While LICs might look like a good idea on the surface it’s a case of investor beware, with many externally managed LICs performing poorly through investment performance, inadequate marketing and communications to prospective and existing shareholders, unreasonably high fees, no track record of paying fully franked dividends, and undertaking capital management which favours the Investment Manager over the shareholder.

Like other companies that are listed on the ASX, LICs are overseen by a board of Directors and day-to-day activities are taken care of by professional Investment Managers.

Many newly incorporated LICs tend to be small in size (with limited liquidity), are yet to establish consistent investment track records, and have external Investment Management Agreements (IMAs).

Under these IMAs the investment manager is an external entity (usually a distinctly separate company but often associated with the LIC) that has been appointed to manage the company’s affairs under a legally binding contract with terms that are fixed, lengthy, and have automatic extension. Not surprisingly often some of the Directors of the LIC are also employees or owners of the Investment Manager (read into this what you will) and own very few shares in the LIC. Many of these LICs are trading at a discount to net tangible assets (NTA), which means shareholders that need to sell their shares may be doing so for, say 85c in the dollar.

Imagine signing an agreement to commit yourself to a financial adviser or fund manager for 10 years in advance, regardless of their performance. This is what many LIC investors are effectively doing.

In a recent high profile case, AMP Capital China Growth Fund was forced to wind-up its portfolio of Chinese-listed shares and return capital to its shareholders after its underlying portfolio had consistently underperformed, and its share price was trading at a discount to NTA of over 35 per cent. A handful of fund managers called an extraordinary general meeting and agitated for the wind-up.

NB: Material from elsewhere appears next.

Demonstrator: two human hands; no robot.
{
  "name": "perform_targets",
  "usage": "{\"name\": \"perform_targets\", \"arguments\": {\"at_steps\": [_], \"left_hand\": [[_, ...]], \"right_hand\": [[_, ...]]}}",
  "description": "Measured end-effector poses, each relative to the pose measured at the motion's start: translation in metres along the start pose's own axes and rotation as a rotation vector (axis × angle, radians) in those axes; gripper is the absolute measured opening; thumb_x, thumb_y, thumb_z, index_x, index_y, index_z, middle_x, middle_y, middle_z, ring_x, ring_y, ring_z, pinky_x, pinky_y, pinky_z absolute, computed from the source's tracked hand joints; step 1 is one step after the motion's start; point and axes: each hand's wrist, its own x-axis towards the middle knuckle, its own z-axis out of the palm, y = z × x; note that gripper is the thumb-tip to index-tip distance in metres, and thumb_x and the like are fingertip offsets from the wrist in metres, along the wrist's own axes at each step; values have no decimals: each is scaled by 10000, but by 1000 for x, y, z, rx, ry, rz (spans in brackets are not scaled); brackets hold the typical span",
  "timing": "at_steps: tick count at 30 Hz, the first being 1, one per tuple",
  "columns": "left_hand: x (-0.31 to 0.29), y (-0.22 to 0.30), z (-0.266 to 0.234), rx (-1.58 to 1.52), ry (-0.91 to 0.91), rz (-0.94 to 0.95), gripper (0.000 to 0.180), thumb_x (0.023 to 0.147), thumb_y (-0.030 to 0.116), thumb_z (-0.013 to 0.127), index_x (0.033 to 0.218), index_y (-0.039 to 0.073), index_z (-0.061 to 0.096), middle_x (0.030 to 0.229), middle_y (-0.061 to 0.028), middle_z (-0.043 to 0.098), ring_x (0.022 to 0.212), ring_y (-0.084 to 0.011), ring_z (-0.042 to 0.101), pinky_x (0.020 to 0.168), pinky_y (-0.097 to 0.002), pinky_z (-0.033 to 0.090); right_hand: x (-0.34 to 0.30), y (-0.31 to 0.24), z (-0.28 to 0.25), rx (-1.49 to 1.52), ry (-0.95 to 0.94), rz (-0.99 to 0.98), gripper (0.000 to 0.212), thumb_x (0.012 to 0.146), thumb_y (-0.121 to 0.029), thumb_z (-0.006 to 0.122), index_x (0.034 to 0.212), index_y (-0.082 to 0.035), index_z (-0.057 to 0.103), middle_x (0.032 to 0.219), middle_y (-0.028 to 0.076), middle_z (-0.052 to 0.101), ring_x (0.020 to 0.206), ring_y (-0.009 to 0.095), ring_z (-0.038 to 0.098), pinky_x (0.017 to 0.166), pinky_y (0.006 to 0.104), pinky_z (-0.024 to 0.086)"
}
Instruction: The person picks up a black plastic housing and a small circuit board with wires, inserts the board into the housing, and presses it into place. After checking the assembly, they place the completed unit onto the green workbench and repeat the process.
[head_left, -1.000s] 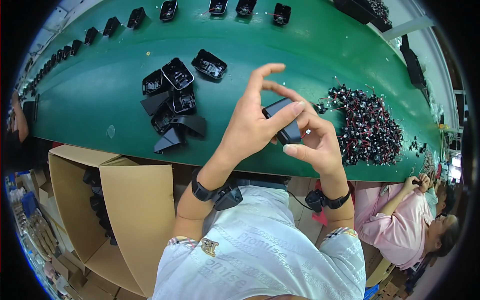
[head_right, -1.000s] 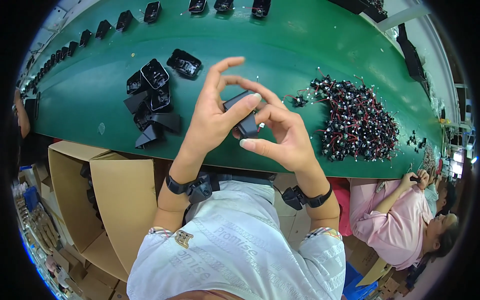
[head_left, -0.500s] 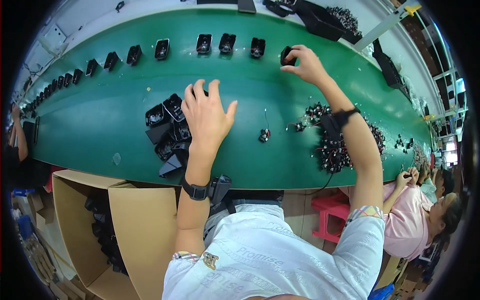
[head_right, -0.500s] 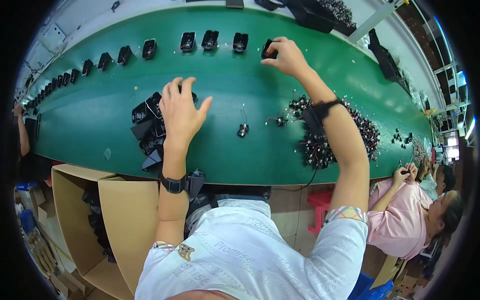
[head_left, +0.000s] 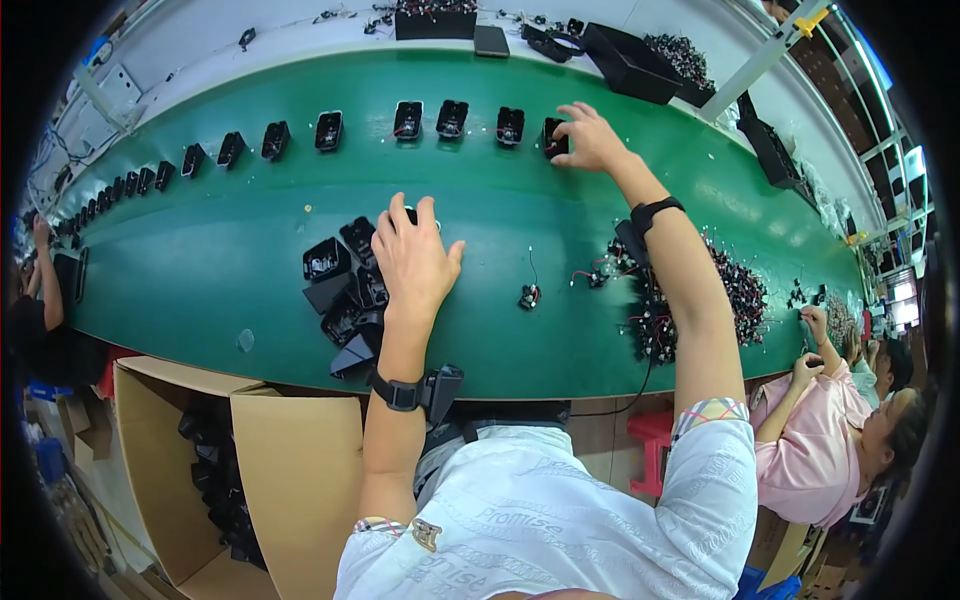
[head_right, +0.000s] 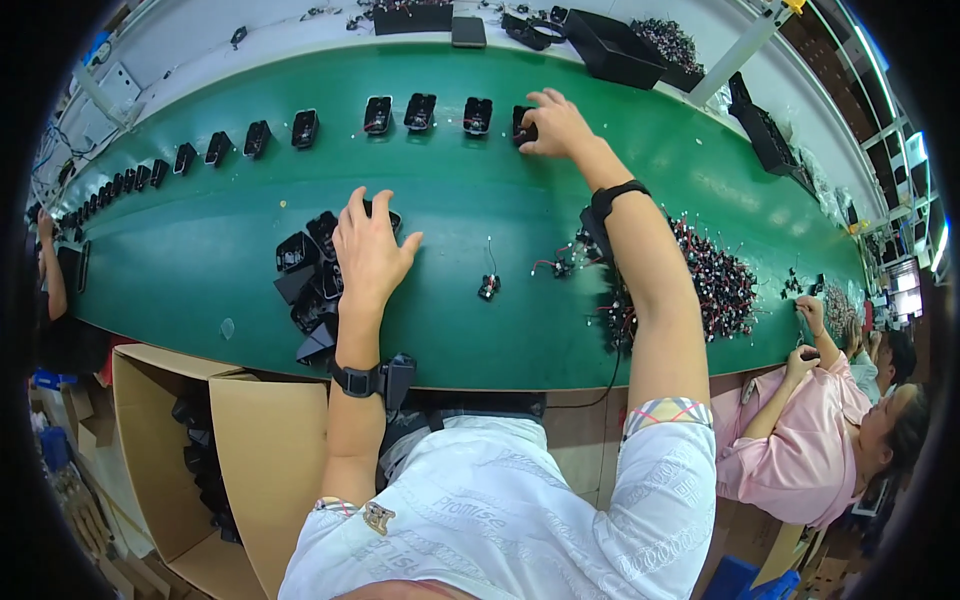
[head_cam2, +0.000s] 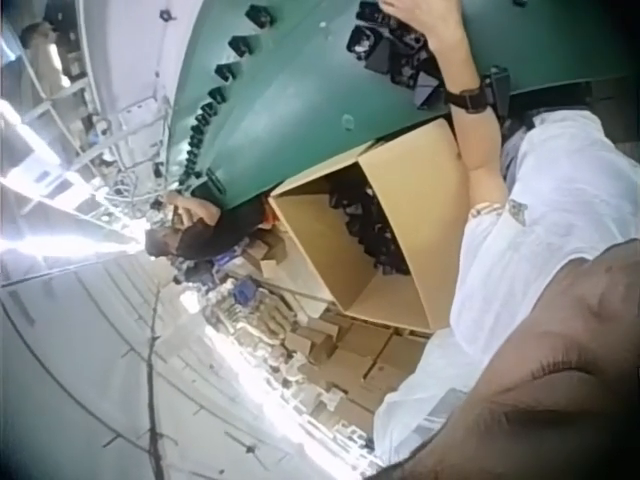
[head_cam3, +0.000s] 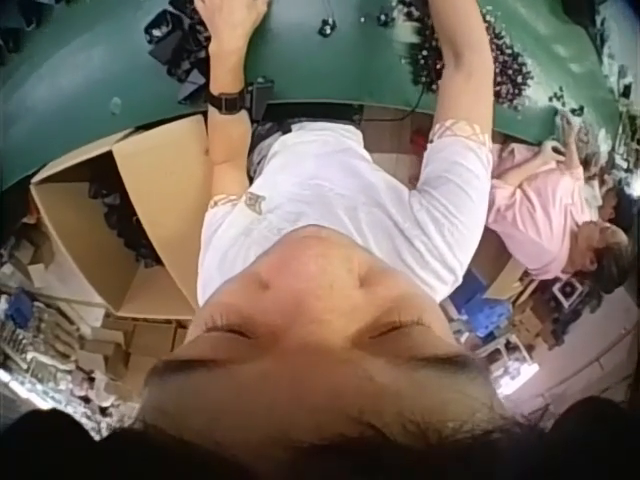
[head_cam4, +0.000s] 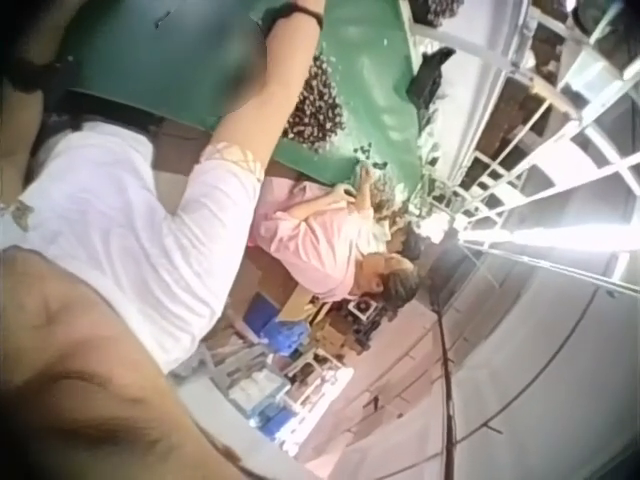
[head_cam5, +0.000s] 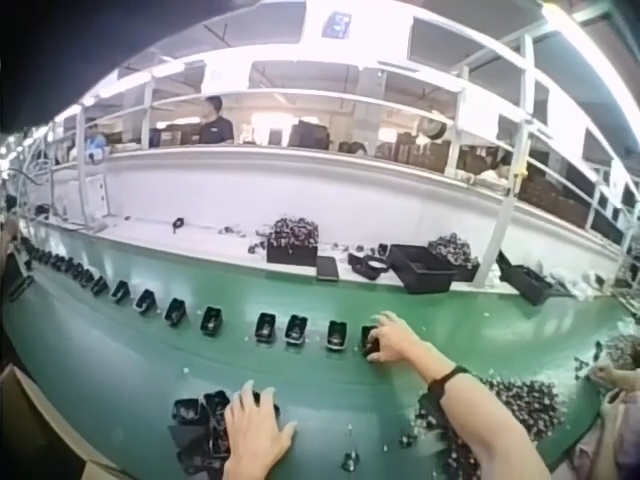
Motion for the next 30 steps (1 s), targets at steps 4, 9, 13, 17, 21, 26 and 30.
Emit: {"name": "perform_targets", "arguments": {"at_steps": [4,9,13,17,21,26,30], "left_hand": [[-5,-6,1,-64,-15,78,645,741,170,871,1298,47,571,1424,-212,485,1251,-414,521,1024,-512,461],[-11,-5,7,-170,-163,214,644,719,110,870,1291,43,580,1386,-181,509,1248,-410,524,994,-507,495],[-19,12,10,-193,-269,331,620,736,122,861,1285,45,583,1370,-183,520,1276,-409,508,1006,-509,493],[-29,17,7,-227,-249,359,592,743,123,855,1268,48,593,1374,-186,518,1284,-405,502,1009,-507,491],[-40,15,6,-259,-227,343,518,741,113,852,1203,50,627,1390,-197,502,1280,-414,494,999,-509,491],[-57,21,10,-388,-171,291,453,723,24,820,1140,50,644,1398,-225,472,1287,-438,485,1016,-512,483],[-67,19,14,-557,-103,235,452,701,-63,740,1126,58,644,1409,-255,434,1262,-472,508,1011,-518,490]], "right_hand": [[-22,-46,-43,32,300,-148,339,803,-299,814,1037,-65,741,1386,176,599,1323,370,525,1079,478,457],[-139,-155,-102,584,4,1,211,846,-135,773,1024,-41,710,898,118,727,825,240,719,733,352,564],[-189,-192,-67,644,-142,201,364,813,-252,838,1075,-57,677,907,77,702,753,204,686,683,341,548],[-190,-216,-29,566,15,337,468,791,-332,856,1081,-51,619,914,66,657,718,211,640,669,342,534],[-185,-216,-14,612,145,327,348,790,-184,806,1022,-32,595,868,70,623,722,235,610,663,347,515],[-186,-204,-15,610,219,194,240,778,-33,728,986,-29,607,913,72,644,847,249,618,702,349,515],[-185,-202,-22,800,189,240,227,763,15,729,968,-43,651,1061,103,678,959,280,624,782,367,527]]}}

Other examples of very ordinary capital management decisions which can be made by LIC boards include undertaking share placements or rights issues at large discounts to NTA, thereby either placing stock to new investors at the expense of existing, or forcing existing shareholders to fork out more cash to participate or risk their interest being diluted. Issuing more shares arguably benefits the investment manager (external company) by increasing the pool of funds being managed, thereby increasing the fees being generated. In our experience these capital raisings are normally done when markets are frothy and valuations are full as companies try to take advantage of investor enthusiasm. As the investment manager feels obliged to deploy the funds raised (rather than sit on the cash) they invariably time their entry to the market badly and further exacerbate the downside for investors.

Fortunately, the Corporations Act provides LIC shareholders with rights to influence the composition of the board as well as general meeting agendas. Broadly, a shareholder (or a group of shareholders) holding more than 5 per cent of the issued capital of a company has the ability to:

  • Call for a general (or extraordinary) meeting.
  • Propose shareholders’ resolutions to be considered at a meeting, for example to remove a director or directors to nominate a director or directors, to terminate the IMA and replace the Manager.
  • To wind up the company and return capital to shareholders.
  • To propose a capital management initiative, such as undertake a share buyback, pay a special dividend, or implement a dividend policy.
  • Require the company to distribute a shareholder statement to all shareholders (from the activist) of no more than 1,000 words which can be extremely influential.

Furthermore, under a 2011 amendment to the Corporations Act, if any company’s, including an LIC, remuneration report is voted down twice, a full board spill (where all Directors will need to stand for re-election) can be triggered upon receiving a second ‘strike’. The threshold is set at just 25 per cent, therefore a strike can ensue in a situation where only 25 per cent of shareholders that actually vote, vote against the remuneration report.

Whilst there are other issues associated with LICs that have not been highlighted in this article, in our view Australia’s shareholder-friendly regulatory framework provides some protection over investing in unlisted managed funds where the rights of unit-holders can be limited almost entirely to redemption (which can trigger capital gains tax for certain investors).

Shareholder activism is growing rapidly in Australia largely via institutional investors. Whilst retail investors are the major shareholders in LICs they are learning how to protect their rights and can join forces with other shareholders to hold boards and investment managers to account without fear of reputational damage (which most institutions have when taking an activist approach). A good place to start would be to review the top 20 shareholders in the annual report or to ask your financial adviser what they are prepared to do to assist.

Some of the tactics used by boards and investment managers to protect their interests, including buying a blocking stake of shares in the LIC, is a topic for another day.